Records from a collection:
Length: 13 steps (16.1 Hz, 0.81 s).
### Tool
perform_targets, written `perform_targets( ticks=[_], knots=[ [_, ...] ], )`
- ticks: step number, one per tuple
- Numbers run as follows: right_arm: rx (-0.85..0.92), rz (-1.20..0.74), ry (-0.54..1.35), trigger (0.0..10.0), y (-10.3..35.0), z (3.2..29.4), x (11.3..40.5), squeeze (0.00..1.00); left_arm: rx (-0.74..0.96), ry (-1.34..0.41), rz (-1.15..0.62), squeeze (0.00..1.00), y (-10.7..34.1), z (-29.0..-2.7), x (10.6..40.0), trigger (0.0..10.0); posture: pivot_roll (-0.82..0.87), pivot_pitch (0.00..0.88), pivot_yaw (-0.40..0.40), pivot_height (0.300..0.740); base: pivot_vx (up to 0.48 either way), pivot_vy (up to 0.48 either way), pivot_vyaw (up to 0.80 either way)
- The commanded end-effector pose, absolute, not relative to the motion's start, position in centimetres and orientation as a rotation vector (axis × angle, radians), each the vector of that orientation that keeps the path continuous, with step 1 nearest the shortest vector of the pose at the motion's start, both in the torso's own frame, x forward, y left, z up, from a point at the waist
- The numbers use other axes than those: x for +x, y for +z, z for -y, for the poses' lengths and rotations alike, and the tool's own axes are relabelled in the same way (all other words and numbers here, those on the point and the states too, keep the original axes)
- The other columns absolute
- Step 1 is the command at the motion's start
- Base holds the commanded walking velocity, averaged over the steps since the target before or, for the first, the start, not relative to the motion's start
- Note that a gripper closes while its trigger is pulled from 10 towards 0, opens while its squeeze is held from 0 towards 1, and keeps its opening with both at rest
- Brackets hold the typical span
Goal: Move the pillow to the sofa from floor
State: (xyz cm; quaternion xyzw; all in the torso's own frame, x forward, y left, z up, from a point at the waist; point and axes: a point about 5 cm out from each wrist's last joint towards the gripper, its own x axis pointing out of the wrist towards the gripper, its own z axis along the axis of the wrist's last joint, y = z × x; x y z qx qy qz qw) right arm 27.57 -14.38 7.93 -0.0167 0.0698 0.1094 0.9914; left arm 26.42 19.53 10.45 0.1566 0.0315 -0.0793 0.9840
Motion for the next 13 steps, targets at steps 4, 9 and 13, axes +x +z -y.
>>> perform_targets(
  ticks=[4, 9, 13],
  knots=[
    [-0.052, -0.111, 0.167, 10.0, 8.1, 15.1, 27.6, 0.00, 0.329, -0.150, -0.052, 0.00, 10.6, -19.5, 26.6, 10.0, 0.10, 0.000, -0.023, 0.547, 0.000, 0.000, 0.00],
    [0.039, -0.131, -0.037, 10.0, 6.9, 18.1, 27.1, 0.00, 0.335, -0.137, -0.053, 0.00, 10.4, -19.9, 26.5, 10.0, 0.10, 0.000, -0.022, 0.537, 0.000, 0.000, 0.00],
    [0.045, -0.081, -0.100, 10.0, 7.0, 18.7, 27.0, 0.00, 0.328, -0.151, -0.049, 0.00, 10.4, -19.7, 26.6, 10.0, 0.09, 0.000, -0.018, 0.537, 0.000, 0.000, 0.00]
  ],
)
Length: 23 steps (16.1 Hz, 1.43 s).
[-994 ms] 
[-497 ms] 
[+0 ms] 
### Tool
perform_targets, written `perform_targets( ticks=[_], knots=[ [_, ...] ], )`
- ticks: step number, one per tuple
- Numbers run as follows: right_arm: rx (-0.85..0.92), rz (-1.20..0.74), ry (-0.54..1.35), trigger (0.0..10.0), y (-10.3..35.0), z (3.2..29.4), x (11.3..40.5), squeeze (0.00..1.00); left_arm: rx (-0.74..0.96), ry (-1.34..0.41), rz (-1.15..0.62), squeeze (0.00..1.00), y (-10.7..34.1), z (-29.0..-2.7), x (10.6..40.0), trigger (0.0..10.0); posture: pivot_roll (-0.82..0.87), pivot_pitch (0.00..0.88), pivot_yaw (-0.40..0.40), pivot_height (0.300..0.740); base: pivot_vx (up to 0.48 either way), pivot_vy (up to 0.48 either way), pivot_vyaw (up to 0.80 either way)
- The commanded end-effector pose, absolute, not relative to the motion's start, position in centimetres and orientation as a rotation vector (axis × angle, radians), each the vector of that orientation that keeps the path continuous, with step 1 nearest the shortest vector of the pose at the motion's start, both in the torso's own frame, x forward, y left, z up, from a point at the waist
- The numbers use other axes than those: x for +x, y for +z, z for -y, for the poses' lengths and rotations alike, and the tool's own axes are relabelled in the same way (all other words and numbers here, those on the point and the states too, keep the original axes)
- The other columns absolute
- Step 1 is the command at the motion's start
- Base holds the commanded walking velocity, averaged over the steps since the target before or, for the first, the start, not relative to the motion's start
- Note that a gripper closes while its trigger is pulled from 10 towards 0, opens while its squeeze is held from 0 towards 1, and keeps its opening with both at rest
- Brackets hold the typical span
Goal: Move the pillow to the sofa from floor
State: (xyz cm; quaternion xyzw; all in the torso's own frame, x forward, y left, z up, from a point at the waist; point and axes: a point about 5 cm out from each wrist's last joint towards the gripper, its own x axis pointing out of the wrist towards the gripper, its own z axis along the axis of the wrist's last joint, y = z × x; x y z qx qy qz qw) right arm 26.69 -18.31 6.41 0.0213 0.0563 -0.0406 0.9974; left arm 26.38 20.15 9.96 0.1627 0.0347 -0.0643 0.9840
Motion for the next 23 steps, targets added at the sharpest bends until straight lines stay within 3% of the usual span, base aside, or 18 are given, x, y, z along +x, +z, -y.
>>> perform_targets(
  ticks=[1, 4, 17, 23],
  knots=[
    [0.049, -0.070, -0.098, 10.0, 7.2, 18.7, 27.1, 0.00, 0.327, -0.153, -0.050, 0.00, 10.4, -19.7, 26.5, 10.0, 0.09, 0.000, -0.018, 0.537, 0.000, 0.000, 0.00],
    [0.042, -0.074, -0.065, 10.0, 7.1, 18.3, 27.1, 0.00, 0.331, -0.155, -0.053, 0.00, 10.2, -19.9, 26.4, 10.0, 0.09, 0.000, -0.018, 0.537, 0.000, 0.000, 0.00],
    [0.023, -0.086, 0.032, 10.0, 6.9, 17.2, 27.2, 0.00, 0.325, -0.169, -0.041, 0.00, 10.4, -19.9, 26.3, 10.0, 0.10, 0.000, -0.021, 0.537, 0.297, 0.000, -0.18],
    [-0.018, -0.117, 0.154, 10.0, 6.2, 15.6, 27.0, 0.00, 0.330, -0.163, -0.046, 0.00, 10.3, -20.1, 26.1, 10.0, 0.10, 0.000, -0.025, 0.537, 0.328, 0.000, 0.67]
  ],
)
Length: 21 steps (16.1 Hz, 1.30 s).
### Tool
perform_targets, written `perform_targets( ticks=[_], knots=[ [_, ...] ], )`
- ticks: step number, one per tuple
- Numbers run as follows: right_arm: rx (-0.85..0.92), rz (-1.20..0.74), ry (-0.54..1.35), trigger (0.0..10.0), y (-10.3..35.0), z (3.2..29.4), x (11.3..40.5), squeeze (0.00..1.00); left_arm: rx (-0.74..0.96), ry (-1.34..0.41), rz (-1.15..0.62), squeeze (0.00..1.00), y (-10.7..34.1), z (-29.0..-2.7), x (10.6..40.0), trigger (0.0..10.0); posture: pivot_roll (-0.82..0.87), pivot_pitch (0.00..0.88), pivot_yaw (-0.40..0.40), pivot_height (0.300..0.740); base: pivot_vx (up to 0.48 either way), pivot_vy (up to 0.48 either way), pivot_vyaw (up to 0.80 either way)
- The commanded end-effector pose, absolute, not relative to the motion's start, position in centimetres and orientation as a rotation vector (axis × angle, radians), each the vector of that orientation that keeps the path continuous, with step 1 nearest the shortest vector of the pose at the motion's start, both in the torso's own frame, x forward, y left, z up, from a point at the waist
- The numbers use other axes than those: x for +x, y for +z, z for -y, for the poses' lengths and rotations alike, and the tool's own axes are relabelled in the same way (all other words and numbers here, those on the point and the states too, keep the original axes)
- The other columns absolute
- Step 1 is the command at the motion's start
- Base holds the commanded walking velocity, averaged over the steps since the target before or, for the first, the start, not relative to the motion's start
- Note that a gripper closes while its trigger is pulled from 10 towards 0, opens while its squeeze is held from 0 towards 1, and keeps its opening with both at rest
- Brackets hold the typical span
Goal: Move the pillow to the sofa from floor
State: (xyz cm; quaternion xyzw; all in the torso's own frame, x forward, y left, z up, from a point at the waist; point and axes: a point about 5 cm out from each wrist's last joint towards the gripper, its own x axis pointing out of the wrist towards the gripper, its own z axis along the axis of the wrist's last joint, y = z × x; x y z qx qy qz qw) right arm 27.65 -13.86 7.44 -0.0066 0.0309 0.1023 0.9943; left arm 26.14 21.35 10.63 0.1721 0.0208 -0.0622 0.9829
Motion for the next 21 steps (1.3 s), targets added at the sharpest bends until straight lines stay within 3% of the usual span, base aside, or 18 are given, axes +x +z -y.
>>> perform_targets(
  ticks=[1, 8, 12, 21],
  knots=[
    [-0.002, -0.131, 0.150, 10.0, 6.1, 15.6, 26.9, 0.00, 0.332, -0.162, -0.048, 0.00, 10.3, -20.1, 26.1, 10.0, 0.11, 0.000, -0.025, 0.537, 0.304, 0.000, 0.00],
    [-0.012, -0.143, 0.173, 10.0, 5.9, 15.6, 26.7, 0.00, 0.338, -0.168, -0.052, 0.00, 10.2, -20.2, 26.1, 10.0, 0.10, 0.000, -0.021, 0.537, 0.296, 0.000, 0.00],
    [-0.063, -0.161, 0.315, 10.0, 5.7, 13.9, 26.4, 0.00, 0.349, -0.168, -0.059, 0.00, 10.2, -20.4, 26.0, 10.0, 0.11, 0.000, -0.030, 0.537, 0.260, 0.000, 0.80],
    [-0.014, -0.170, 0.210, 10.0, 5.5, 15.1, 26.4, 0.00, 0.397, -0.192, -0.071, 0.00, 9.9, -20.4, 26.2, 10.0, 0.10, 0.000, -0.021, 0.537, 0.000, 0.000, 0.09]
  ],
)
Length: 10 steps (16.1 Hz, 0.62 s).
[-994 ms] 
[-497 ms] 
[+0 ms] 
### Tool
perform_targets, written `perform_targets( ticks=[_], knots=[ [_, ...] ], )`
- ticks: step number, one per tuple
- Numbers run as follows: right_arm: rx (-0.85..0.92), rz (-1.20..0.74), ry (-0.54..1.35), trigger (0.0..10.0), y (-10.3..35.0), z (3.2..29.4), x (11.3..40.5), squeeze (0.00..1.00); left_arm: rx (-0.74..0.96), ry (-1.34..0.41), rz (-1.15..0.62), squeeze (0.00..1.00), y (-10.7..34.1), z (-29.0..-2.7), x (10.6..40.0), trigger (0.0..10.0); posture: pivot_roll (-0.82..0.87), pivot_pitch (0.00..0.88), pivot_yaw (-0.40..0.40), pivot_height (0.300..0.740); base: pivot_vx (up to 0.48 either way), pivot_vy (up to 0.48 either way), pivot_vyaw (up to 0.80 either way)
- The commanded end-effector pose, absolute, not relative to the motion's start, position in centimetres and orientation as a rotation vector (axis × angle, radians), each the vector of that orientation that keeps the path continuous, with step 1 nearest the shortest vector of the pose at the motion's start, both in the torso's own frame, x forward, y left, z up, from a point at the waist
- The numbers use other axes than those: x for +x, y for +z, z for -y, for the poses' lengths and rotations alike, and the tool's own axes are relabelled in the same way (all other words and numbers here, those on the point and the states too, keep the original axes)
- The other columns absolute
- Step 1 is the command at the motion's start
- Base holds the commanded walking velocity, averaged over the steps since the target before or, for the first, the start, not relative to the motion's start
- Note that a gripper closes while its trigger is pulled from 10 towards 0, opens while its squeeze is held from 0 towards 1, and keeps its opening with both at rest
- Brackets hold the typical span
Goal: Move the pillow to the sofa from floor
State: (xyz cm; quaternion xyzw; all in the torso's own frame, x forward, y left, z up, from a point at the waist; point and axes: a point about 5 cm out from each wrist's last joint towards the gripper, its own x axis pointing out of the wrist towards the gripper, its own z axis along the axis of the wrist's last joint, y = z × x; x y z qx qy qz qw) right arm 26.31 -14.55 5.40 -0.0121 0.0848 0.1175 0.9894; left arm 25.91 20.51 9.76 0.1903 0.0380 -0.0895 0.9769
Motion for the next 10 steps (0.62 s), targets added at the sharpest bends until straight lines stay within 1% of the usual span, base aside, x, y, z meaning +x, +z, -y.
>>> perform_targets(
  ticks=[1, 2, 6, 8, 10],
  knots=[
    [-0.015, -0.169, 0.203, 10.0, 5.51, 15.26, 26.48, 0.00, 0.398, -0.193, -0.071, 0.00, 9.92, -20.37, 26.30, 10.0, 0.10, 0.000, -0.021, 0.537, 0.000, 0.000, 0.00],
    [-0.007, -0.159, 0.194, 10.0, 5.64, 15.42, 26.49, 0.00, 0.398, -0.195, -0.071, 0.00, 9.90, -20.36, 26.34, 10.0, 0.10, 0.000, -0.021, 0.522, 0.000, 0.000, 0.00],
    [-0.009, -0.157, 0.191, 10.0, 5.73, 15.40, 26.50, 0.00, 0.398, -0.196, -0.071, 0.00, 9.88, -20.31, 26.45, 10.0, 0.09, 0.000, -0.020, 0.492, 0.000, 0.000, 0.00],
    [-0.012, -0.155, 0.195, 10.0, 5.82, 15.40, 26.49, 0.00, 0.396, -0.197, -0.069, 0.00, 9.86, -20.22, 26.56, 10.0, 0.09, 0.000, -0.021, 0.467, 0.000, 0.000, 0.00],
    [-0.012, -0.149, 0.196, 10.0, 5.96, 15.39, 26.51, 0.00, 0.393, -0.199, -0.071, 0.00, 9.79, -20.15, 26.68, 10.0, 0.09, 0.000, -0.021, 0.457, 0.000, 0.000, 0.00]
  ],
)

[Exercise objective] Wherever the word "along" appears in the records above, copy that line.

[Reply]
State: (xyz cm; quaternion xyzw; all in the torso's own frame, x forward, y left, z up, from a point at the waist; point and axes: a point about 5 cm out from each wrist's last joint towards the gripper, its own x axis pointing out of the wrist towards the gripper, its own z axis along the axis of the wrist's last joint, y = z × x; x y z qx qy qz qw) right arm 27.57 -14.38 7.93 -0.0167 0.0698 0.1094 0.9914; left arm 26.42 19.53 10.45 0.1566 0.0315 -0.0793 0.9840
State: (xyz cm; quaternion xyzw; all in the torso's own frame, x forward, y left, z up, from a point at the waist; point and axes: a point about 5 cm out from each wrist's last joint towards the gripper, its own x axis pointing out of the wrist towards the gripper, its own z axis along the axis of the wrist's last joint, y = z × x; x y z qx qy qz qw) right arm 26.69 -18.31 6.41 0.0213 0.0563 -0.0406 0.9974; left arm 26.38 20.15 9.96 0.1627 0.0347 -0.0643 0.9840
Motion for the next 23 steps, targets added at the sharpest bends until straight lines stay within 3% of the usual span, base aside, or 18 are given, x, y, z along +x, +z, -y.
State: (xyz cm; quaternion xyzw; all in the torso's own frame, x forward, y left, z up, from a point at the waist; point and axes: a point about 5 cm out from each wrist's last joint towards the gripper, its own x axis pointing out of the wrist towards the gripper, its own z axis along the axis of the wrist's last joint, y = z × x; x y z qx qy qz qw) right arm 27.65 -13.86 7.44 -0.0066 0.0309 0.1023 0.9943; left arm 26.14 21.35 10.63 0.1721 0.0208 -0.0622 0.9829
State: (xyz cm; quaternion xyzw; all in the torso's own frame, x forward, y left, z up, from a point at the waist; point and axes: a point about 5 cm out from each wrist's last joint towards the gripper, its own x axis pointing out of the wrist towards the gripper, its own z axis along the axis of the wrist's last joint, y = z × x; x y z qx qy qz qw) right arm 26.31 -14.55 5.40 -0.0121 0.0848 0.1175 0.9894; left arm 25.91 20.51 9.76 0.1903 0.0380 -0.0895 0.9769

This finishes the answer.